"Apa ibuk kira hanya dengan permintaan maaf semua ini bisa selesai? Anak saya pasti dong  trauma. Apa tindakan yang dilakukan sekolah untuk memastikan hal ini tidak terulang lagi?"  Nampak urat leher beliau menegang.
Bu Irwa berusaha untuk tenang. Ia faham tak mudah bagi orangtua menerima ini. Beliau menarik napas panjang.
"Kami akan mengadakan pertemuan dengan keluarga kedua belah pihak untuk mencari penyelesaian yang adil, Pak. Sekolah juga berkomitmen memperketat pengawasan dan memberikan bimbingan lebih intensif bagi mereka, khususnya Kazir dan temannya."
"Saya ingin anak saya divisum, Dokter.
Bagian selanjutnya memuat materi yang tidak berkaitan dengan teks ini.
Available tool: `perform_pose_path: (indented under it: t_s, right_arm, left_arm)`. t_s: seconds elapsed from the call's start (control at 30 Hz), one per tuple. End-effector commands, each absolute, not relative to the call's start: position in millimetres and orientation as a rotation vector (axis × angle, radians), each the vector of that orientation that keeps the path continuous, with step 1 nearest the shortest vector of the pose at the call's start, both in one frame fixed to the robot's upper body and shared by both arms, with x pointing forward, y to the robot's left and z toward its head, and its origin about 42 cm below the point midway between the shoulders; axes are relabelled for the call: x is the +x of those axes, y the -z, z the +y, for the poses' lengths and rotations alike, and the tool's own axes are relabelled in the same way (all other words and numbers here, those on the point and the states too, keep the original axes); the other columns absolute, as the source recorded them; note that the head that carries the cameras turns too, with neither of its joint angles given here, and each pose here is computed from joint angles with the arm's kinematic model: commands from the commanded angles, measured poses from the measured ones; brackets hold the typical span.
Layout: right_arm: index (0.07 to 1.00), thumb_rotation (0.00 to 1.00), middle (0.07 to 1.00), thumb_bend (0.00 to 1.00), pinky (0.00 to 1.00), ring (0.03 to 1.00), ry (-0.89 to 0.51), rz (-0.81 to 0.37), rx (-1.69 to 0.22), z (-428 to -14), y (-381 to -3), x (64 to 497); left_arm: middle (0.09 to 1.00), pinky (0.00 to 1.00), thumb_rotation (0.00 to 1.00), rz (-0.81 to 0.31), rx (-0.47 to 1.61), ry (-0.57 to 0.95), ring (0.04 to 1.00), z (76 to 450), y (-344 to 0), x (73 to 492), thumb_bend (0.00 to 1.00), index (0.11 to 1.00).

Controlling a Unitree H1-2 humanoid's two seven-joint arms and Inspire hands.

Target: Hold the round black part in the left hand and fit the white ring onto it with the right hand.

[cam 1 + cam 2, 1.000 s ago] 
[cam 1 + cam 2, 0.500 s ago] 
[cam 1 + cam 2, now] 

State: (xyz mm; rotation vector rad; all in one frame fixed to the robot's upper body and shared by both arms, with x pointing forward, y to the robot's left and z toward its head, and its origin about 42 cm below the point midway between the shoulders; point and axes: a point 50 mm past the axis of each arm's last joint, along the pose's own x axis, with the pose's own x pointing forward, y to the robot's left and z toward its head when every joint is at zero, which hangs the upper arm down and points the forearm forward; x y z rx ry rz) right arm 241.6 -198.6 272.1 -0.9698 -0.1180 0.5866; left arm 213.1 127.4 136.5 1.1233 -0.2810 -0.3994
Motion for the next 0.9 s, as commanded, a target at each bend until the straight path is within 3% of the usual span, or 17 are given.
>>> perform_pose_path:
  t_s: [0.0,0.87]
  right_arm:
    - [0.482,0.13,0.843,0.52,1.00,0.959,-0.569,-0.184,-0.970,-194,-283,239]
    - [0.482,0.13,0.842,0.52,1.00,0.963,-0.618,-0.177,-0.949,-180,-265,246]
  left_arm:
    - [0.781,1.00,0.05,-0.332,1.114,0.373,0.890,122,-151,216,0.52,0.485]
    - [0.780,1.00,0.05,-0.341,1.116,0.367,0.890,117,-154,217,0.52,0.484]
Saya minta surat keterangan visum sebelum saya membawa anak saya pulang." Kata Pak Nenda tegas kepada Dokter yang berjaga.
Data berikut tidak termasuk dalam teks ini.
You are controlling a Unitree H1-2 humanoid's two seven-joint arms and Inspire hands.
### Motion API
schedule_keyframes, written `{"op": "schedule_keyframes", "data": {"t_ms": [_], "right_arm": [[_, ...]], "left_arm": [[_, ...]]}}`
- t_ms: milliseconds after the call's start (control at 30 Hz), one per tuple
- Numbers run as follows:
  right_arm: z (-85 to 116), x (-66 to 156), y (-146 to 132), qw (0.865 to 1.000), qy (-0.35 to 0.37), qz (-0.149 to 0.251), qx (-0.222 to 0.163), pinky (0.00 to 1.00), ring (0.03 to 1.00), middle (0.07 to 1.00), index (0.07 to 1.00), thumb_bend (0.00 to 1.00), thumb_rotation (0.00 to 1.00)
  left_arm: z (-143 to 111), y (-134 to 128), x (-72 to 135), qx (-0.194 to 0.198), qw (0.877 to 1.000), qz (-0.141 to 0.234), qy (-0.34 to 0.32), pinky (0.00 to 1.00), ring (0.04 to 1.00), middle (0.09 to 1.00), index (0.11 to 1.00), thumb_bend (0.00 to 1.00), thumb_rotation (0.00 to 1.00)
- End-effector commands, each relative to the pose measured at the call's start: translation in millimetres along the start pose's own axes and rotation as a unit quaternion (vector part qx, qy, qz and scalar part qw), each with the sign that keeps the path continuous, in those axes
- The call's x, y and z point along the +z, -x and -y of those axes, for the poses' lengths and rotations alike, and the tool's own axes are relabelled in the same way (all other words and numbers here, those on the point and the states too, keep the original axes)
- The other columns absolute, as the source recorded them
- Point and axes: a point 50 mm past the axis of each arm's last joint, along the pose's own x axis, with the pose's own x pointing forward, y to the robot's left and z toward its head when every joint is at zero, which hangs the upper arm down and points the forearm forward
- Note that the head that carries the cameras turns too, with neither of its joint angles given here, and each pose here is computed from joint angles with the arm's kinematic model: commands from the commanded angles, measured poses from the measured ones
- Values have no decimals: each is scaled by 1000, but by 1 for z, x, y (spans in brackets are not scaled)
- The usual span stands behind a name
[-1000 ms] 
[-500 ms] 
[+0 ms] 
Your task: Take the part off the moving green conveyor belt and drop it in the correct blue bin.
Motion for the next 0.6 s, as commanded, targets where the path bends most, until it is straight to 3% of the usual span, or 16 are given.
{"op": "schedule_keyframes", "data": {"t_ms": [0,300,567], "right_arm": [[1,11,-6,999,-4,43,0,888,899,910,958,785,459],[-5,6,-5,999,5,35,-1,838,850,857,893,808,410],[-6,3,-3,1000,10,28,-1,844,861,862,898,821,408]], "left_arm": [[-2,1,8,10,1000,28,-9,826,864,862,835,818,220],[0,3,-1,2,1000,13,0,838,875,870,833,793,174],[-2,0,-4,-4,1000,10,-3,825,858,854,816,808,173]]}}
Dengan nada marah Pak Nenda mengikuti dokter yang sudah mengangguk setuju.
Esoknya di sekolah srmua berkumpul. Pak Nenda tetap bersikeras melapor ke polisi karena hidung anaknya patah. Mendengar percakapan di ruang kepala itu Kazir hanya bisa tertunduk.
Nampak gurat penyesalan di wajahnya. Tapi apalah daya nasi sudah jadi bubur. Masalah yang ditabur saatnya dituai. Saat ditanya guru, ia mengakui kesalahannya.
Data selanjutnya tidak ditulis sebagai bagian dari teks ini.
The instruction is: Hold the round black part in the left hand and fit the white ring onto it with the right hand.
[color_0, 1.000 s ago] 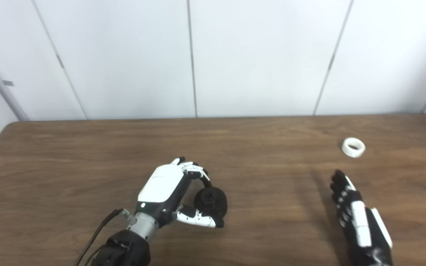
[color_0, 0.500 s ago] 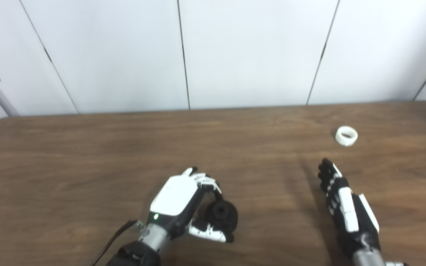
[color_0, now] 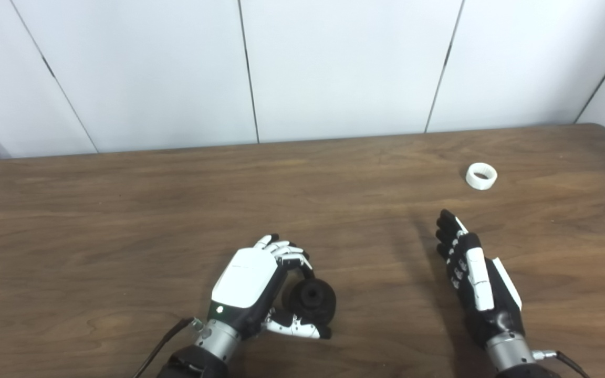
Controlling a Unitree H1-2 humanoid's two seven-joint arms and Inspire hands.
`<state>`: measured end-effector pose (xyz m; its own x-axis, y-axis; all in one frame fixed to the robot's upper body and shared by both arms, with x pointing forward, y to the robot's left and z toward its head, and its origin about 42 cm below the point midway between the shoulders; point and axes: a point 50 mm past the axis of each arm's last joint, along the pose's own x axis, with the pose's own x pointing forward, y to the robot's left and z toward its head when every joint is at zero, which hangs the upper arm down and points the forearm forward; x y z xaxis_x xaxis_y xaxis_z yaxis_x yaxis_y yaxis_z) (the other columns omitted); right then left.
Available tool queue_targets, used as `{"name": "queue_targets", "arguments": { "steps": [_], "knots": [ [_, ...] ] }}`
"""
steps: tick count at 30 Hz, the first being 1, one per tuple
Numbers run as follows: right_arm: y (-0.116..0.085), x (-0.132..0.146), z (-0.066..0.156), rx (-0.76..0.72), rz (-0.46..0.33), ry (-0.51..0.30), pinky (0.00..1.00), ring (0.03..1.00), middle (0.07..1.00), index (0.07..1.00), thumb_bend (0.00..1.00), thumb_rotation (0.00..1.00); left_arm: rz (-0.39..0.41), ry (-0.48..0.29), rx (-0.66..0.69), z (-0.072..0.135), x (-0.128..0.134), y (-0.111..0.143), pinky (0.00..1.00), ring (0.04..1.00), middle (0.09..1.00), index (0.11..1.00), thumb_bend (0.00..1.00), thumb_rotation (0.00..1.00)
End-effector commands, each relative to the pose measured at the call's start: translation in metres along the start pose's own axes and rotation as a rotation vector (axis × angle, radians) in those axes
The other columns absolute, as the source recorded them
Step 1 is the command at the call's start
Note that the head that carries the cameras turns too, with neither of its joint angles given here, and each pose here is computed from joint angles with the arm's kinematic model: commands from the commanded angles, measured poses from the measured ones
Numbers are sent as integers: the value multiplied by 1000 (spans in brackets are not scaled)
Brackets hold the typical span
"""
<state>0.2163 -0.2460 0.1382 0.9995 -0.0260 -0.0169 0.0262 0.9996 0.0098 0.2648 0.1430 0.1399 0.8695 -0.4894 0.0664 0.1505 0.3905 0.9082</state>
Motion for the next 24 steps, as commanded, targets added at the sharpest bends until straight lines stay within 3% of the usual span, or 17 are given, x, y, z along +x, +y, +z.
{"name": "queue_targets", "arguments": {
  "steps": [1,6,10,14,17,21,24],
  "knots": [
    [12,-5,5,42,-27,-22,967,967,955,926,609,977,11,-10,29,-3,3,2,933,839,761,485,522,53],
    [7,0,10,-24,-88,-29,917,933,918,875,588,857,-16,-4,25,-5,3,1,942,846,768,485,521,54],
    [-1,5,20,-81,-122,-43,962,951,926,856,575,689,-47,7,13,-7,2,1,948,853,774,485,522,54],
    [-10,11,29,-143,-166,-64,873,916,897,818,610,553,-80,24,-4,-9,3,-1,950,856,772,484,523,53],
    [-15,15,35,-178,-184,-82,844,903,879,799,622,519,-94,31,-8,-9,3,-2,946,854,770,484,523,53],
    [-24,22,43,-225,-213,-107,978,944,880,782,615,488,-104,38,-8,-9,3,-3,931,850,771,485,523,53],
    [-31,27,49,-260,-234,-116,984,950,887,779,620,469,-104,36,-3,-10,2,-4,934,851,772,485,523,53]
  ]
}}
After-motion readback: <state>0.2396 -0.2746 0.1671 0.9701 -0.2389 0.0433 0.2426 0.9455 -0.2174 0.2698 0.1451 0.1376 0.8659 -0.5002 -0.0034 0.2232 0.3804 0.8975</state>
Rasa menyesal yang muncul, tak akan bisa menghapus apa yang telah terjadi. Orang tua Kazir dan dua temannya pun yang dipanggil ke sekolah tampak kecewa. Mereka betul-betul menyesali tingkah laku anaknya. Mereka tahu, tindakan putra mereka bisa menghancurkan diri mereka.
Apa lagi Pak Nenda tetap kekeh melapor ke polisi. Laporan ini bisa menghancurkan  citra sekolah  juga masa depan anak mereka. Duh Gusti, teriak mereka dalam hati. Sekarang mereka hanya bisa pasrah. Ragu doa mereka akan diijabah Allah SWT.
Hari berikutnya pun tiba. Pertemuan kedua sedang berlangsung. Kazir dan dua temannya berusaha meminta maaf langsung kepada Rama dan keluarganya. Pak Nenda masih marah. Namun, ia mencoba memahami dan menerima permintaan maaf tersebut dengan syarat.
"Kazir dan temannya harus pindah dari sekolah ini. Baru saya mau menarik laporan saya dari polisi."